- Brief: Looking at the listing beneath, work out how many lines hold "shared" and report only that figure.

- Data section:
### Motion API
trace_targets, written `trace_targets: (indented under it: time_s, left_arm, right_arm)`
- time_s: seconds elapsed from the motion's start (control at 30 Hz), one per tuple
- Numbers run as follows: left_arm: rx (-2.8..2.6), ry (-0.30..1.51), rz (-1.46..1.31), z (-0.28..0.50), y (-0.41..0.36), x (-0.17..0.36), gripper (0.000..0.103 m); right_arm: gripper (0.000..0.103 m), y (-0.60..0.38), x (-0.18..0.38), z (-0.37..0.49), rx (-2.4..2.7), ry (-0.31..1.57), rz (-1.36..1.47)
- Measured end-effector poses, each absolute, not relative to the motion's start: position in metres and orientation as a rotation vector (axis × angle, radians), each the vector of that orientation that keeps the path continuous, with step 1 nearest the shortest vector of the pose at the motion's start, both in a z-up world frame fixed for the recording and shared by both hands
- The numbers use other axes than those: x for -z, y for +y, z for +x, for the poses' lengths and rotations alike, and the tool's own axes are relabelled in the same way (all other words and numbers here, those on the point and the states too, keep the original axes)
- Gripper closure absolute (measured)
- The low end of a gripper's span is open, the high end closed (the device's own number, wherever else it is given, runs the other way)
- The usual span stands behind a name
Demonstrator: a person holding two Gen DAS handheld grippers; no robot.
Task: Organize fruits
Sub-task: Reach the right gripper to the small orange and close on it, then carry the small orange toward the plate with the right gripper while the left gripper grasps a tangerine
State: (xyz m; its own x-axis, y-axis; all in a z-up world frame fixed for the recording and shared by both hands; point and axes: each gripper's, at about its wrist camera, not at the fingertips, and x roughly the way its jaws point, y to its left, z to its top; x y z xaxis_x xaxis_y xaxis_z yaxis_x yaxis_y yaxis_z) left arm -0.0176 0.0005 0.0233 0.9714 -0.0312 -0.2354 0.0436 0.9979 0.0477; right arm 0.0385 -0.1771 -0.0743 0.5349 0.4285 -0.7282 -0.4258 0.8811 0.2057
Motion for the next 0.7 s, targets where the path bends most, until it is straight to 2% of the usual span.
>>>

- Expected answer: 2